▸ What to do
Count the lines in the material below that contain the word "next" and give the number alone.

§ §

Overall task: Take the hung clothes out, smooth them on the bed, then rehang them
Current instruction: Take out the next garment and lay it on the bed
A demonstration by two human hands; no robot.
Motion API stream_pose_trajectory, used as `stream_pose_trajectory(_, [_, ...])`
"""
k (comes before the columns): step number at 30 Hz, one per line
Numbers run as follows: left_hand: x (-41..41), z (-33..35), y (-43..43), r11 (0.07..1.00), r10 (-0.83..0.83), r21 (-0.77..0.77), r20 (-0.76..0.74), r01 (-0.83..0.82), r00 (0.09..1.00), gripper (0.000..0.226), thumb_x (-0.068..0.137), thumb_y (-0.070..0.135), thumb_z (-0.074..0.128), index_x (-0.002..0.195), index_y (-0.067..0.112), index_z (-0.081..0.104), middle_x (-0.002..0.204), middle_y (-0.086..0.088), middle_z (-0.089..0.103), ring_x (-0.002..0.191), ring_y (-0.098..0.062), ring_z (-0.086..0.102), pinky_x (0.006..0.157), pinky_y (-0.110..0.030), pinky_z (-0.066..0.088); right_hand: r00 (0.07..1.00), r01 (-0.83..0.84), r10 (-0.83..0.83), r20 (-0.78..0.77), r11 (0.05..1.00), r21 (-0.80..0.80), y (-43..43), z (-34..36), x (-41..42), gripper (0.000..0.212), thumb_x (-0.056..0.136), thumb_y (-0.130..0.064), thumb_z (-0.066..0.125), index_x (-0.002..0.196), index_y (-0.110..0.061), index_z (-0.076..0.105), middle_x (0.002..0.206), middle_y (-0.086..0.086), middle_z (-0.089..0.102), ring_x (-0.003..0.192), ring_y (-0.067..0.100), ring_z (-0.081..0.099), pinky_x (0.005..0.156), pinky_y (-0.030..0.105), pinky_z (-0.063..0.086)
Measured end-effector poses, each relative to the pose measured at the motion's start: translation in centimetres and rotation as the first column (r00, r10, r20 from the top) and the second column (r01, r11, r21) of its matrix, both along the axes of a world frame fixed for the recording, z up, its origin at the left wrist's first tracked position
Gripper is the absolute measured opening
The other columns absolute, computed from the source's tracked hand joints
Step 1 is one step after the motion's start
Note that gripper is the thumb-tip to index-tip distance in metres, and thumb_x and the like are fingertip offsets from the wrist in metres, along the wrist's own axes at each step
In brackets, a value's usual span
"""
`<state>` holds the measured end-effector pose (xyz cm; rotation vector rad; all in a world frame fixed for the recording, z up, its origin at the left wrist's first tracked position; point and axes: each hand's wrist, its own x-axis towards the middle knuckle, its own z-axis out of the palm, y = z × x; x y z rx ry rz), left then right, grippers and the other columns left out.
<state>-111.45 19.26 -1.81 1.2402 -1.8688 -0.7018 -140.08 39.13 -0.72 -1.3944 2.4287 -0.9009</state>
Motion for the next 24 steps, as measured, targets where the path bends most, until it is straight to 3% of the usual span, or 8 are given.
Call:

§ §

▸ Solution to this exercise
2